The videoconference included, from the Island, what may
have been the first ever live videoconferenced rendition of
Blogistan Pie. By Stephen Downes,
Stephen's Web, August 26, 2003
[Refer][Research][Reflect]
Forced Education: Schools of the
Future
The title of this slide presentation,
prepared for a videoconference I did last week for the eLearning Conference in Tasmania (still
one of my favorite places). Asked to do a 'future of
learning' presentation, outlining the drivers of change in
the school system, I tried to show that while schools will
certainly change, for every driver there is a "back-seat
driver" which removes the inevitability of change, placing
a series of choices into the hands of teachers. The
connection at this end, unfortuately, gave me many problems
and the sound, especially, was awful. By Stephen Downes,
eLearning Conference, August 21, 2003
[Refer][Research][Reflect]
Fighting for the Freedom to
Tinker
I will let Princeton professor Ed Felten,
interviewed in this article, say it for me, via Corante: "
This is the copyright wars. We're now in a situation where
policy isn't just about copyright, it's about cultural and
industrial policy as well.

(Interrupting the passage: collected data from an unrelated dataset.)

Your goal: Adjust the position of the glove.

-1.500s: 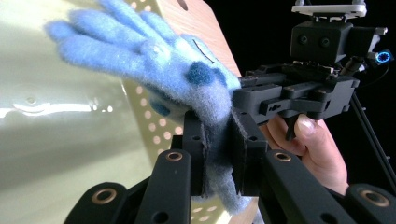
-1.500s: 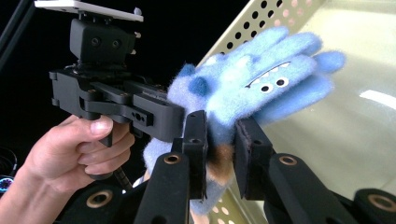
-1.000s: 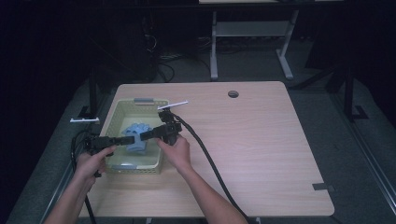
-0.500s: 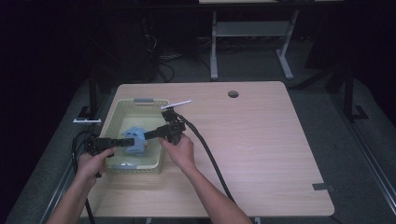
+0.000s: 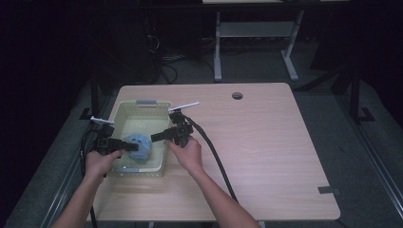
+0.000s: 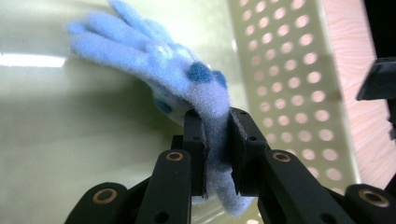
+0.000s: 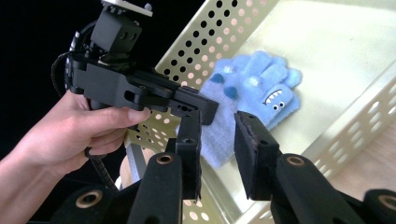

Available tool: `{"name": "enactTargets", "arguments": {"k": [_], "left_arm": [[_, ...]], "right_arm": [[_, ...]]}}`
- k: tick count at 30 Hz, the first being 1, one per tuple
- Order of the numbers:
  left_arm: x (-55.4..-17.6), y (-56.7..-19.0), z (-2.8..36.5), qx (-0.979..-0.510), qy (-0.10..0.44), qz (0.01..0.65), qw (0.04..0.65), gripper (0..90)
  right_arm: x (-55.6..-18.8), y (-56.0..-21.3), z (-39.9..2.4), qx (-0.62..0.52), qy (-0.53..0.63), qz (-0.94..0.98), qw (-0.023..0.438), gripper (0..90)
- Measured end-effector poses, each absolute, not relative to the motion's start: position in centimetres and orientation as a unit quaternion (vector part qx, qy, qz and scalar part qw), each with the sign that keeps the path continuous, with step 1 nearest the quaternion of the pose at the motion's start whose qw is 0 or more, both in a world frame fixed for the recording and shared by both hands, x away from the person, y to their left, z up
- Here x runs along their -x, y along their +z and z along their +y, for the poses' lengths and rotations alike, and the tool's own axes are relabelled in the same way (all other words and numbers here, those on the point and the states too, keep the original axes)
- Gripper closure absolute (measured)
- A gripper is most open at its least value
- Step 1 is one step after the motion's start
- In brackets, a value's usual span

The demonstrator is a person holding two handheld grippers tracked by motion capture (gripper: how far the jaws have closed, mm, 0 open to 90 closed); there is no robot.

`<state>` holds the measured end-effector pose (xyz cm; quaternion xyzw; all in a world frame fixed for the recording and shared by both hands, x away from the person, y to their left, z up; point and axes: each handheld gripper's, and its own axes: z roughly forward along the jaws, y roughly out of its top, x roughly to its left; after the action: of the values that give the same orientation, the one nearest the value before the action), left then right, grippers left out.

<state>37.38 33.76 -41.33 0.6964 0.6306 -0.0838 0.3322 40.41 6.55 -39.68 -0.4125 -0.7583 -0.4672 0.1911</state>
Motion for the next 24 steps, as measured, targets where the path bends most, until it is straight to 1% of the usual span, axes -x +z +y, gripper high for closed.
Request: {"name": "enactTargets", "arguments": {"k": [2,3,6,7,8,11,12,13,15,16,19,20,24], "left_arm": [[-37.7,-41.4,33.5,-0.697,-0.084,0.638,0.318,77.2],[-37.9,-41.5,33.5,-0.707,-0.081,0.632,0.307,76.9],[-38.3,-41.6,33.1,-0.708,-0.083,0.641,0.286,75.5],[-38.4,-41.7,33.0,-0.712,-0.082,0.641,0.275,73.7],[-38.5,-41.7,32.9,-0.715,-0.080,0.642,0.267,73.7],[-38.6,-41.7,32.7,-0.712,-0.073,0.651,0.254,69.6],[-38.7,-41.7,32.6,-0.704,-0.071,0.659,0.257,67.7],[-38.7,-41.8,32.7,-0.709,-0.064,0.655,0.254,65.6],[-38.7,-41.7,32.8,-0.710,-0.050,0.657,0.248,59.8],[-38.6,-41.7,32.8,-0.707,-0.047,0.661,0.246,55.5],[-38.6,-41.4,33.3,-0.707,-0.041,0.661,0.249,54.0],[-38.6,-41.4,33.3,-0.700,-0.042,0.666,0.256,54.0],[-38.5,-40.5,33.5,-0.695,-0.028,0.665,0.272,53.1]], "right_arm": [[-40.4,-39.8,6.8,0.414,-0.464,-0.759,0.192,70.8],[-40.5,-39.9,6.9,0.414,-0.464,-0.760,0.190,70.8],[-40.5,-40.0,7.2,0.414,-0.462,-0.761,0.192,70.5],[-40.5,-40.0,7.3,0.414,-0.461,-0.761,0.190,70.2],[-40.5,-40.0,7.3,0.414,-0.461,-0.761,0.190,70.2],[-40.5,-40.0,7.3,0.413,-0.459,-0.764,0.186,69.7],[-40.4,-39.9,7.3,0.413,-0.459,-0.764,0.186,69.5],[-40.4,-39.8,7.2,0.414,-0.458,-0.765,0.186,69.4],[-40.4,-39.7,7.1,0.413,-0.459,-0.765,0.183,69.3],[-40.3,-39.5,7.0,0.410,-0.461,-0.766,0.181,68.9],[-40.2,-39.4,6.9,0.411,-0.461,-0.766,0.180,68.6],[-40.2,-39.4,6.9,0.409,-0.462,-0.767,0.177,68.4],[-40.2,-39.2,6.5,0.410,-0.462,-0.767,0.172,67.5]]}}
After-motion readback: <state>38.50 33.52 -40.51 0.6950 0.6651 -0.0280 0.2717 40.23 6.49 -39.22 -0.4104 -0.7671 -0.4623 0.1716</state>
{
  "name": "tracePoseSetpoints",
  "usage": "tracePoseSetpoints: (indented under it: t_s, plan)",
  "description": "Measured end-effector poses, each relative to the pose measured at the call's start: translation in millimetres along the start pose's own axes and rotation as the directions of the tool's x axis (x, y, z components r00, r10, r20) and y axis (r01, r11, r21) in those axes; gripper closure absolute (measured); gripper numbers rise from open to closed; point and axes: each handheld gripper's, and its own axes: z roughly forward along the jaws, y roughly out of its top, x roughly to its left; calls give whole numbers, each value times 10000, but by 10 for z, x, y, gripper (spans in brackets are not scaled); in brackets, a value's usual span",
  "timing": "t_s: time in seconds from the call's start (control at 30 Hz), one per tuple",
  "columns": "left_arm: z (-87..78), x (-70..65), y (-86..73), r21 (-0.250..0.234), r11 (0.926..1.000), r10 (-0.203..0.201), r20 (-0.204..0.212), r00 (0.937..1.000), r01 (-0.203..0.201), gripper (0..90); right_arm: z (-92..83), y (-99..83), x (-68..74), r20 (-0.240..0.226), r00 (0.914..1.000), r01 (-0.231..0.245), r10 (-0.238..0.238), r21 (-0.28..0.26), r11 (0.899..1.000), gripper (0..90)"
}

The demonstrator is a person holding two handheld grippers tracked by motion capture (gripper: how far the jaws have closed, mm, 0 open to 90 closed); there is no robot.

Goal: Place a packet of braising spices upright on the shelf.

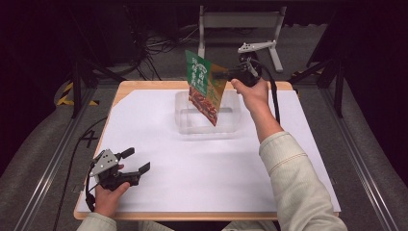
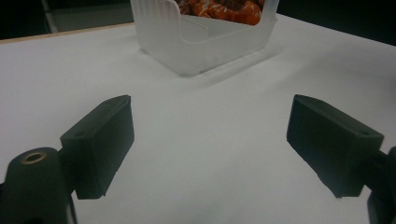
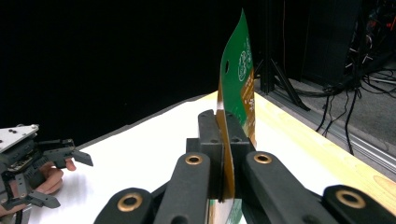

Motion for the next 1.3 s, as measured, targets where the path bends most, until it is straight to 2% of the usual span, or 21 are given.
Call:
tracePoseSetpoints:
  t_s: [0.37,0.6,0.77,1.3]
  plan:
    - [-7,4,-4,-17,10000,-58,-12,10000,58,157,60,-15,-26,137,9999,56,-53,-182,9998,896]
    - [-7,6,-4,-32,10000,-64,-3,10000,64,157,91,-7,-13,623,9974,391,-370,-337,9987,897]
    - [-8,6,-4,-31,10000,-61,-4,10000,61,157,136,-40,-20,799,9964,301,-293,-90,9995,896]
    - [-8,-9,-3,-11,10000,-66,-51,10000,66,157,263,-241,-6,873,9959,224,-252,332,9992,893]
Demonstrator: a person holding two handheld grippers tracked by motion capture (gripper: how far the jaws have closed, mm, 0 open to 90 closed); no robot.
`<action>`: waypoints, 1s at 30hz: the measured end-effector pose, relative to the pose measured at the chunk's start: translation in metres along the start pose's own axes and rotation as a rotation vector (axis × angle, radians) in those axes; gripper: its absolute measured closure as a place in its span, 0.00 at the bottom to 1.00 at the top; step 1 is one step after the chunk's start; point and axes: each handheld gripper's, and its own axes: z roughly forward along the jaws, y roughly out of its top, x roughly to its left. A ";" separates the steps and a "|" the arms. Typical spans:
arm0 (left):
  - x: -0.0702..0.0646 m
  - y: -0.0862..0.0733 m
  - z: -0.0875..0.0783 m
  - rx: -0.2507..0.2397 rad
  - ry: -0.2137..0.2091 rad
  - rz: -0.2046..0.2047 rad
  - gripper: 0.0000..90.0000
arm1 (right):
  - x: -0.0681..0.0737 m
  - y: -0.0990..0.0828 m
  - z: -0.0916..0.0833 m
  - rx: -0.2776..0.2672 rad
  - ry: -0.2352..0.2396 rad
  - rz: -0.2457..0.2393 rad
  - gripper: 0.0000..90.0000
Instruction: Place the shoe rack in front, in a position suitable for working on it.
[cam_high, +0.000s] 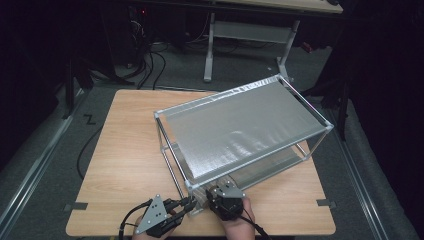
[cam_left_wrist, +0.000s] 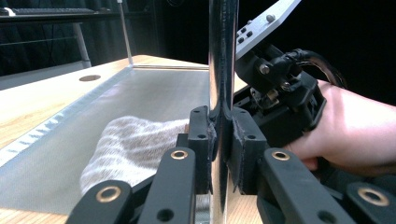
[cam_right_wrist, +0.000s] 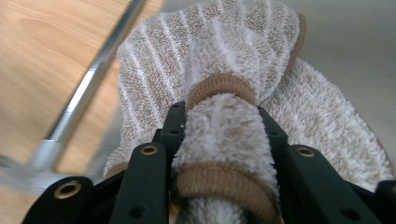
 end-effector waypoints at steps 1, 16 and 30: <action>0.000 0.000 0.000 -0.001 -0.002 0.001 0.89 | 0.002 0.000 0.001 -0.005 0.013 0.000 0.71; 0.002 0.000 0.002 -0.001 0.000 0.001 0.88 | 0.009 -0.001 0.003 -0.020 0.029 0.001 0.71; 0.002 0.000 0.002 0.003 0.001 -0.002 0.89 | -0.002 0.002 0.005 0.005 0.008 0.013 0.70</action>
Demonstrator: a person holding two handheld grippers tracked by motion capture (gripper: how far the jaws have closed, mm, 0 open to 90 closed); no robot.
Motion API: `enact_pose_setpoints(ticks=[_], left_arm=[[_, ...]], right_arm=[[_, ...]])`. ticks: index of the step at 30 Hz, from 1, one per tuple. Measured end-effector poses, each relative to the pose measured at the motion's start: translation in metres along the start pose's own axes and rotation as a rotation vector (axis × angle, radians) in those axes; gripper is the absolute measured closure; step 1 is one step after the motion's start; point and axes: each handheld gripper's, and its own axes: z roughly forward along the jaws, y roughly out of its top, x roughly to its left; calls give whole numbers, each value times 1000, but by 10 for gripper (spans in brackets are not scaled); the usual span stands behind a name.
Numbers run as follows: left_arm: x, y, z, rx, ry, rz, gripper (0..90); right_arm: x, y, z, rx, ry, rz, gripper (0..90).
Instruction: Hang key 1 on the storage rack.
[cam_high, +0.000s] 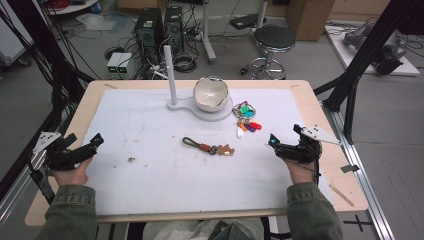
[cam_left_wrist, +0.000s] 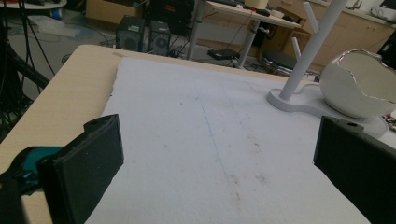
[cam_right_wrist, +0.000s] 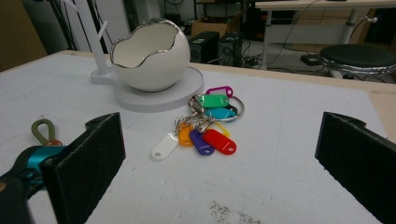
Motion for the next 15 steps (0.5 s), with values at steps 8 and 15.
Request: enact_pose_setpoints(ticks=[8, 15], left_arm=[[-1, -1, 2, 15, -12, 0, 20], [-1, -1, 2, 21, -10, -1, 20]], right_arm=[[1, 0, 0, 3, -1, -6, 7], [0, 0, 2, 11, 3, -7, 8]])
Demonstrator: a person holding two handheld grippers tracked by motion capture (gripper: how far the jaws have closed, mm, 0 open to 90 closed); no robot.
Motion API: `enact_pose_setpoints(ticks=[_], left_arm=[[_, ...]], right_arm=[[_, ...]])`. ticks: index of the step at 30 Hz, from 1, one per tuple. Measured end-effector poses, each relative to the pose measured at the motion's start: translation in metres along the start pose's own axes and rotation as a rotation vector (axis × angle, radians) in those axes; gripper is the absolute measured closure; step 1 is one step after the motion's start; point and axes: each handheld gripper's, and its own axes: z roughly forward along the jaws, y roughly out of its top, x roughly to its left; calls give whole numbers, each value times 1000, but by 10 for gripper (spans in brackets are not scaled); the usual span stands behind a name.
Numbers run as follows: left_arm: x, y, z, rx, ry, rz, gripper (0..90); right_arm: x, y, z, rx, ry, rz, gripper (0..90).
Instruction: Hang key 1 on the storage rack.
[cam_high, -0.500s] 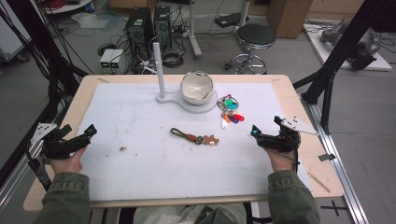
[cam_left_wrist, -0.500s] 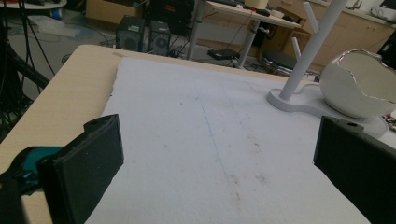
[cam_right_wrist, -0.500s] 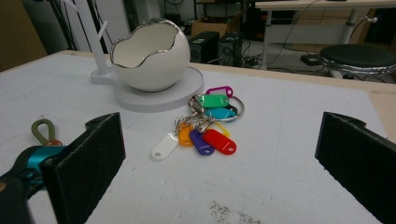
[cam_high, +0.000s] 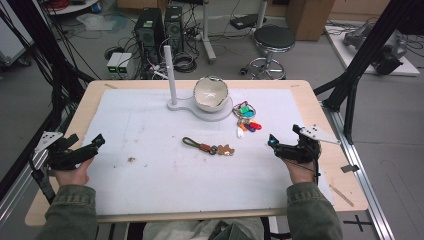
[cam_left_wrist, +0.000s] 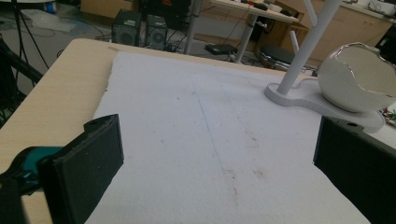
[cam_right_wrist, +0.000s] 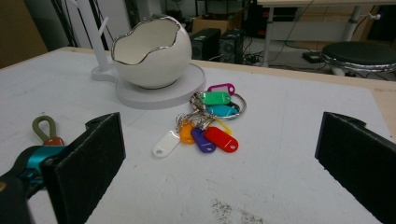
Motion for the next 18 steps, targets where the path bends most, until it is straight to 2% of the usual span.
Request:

That's the point of the trend to
try to defend the interests of copyright owners, which are
legitimately threatened, by trying to slow down or control
the development of some general-purpose technologies... In
making policy designed with copyright in mind, you end up
making decisions about whether other important
technologies, such as privacy-enhancing or file-search
technologies, should be encouraged or discouraged. A
collision is happening between creativity and protecting
IP." And: "We will go to a model where people pay a flat
fee for unlimited access, because it costs the same to
provide ubiquitous access to all material as it does having
restricted access to some stuff." By Unlknown, Business
Week, August 25, 2003
[Refer][Research][Reflect]
DSpace
Federation
MIT has lanched a new DSpace and
DSpace Federation website at http://www.dspace.org. DSpace is a
"digital library system to capture, store, index, preserve,
and redistribute the intellectual output of a university’s
research faculty in digital formats." Three mailing lists
are available, as are tech notes and news items. Resources
include 'getting started with DSpace' and more. By Various
Authors, DSpace, August 26, 2003
[Refer][Research][Reflect]
Yahoo!
News RSS Feeds
Yahoo! News has launched a set of
RSS feeds, a list no, unfortunately, including a separate
category for education. By Various Authors, Yahoo!, August
27, 2003
[Refer][Research][Reflect]
An Initial Experiment For Attaining Education
For All
In this ambitious paper Alfred Bork
takes on the question of educating everybody. This daunting
task, he writes, will not be accomplished with current
approaches. Instead, we must look at a system using
computer-based, adaptive learning. He proposes an initial
three year "experiment" to launch the system and an
additional seventeen years to implement it across all
grades and subjects. The paper, this month's IFETS
discussion primer, has already drawn the usual objections.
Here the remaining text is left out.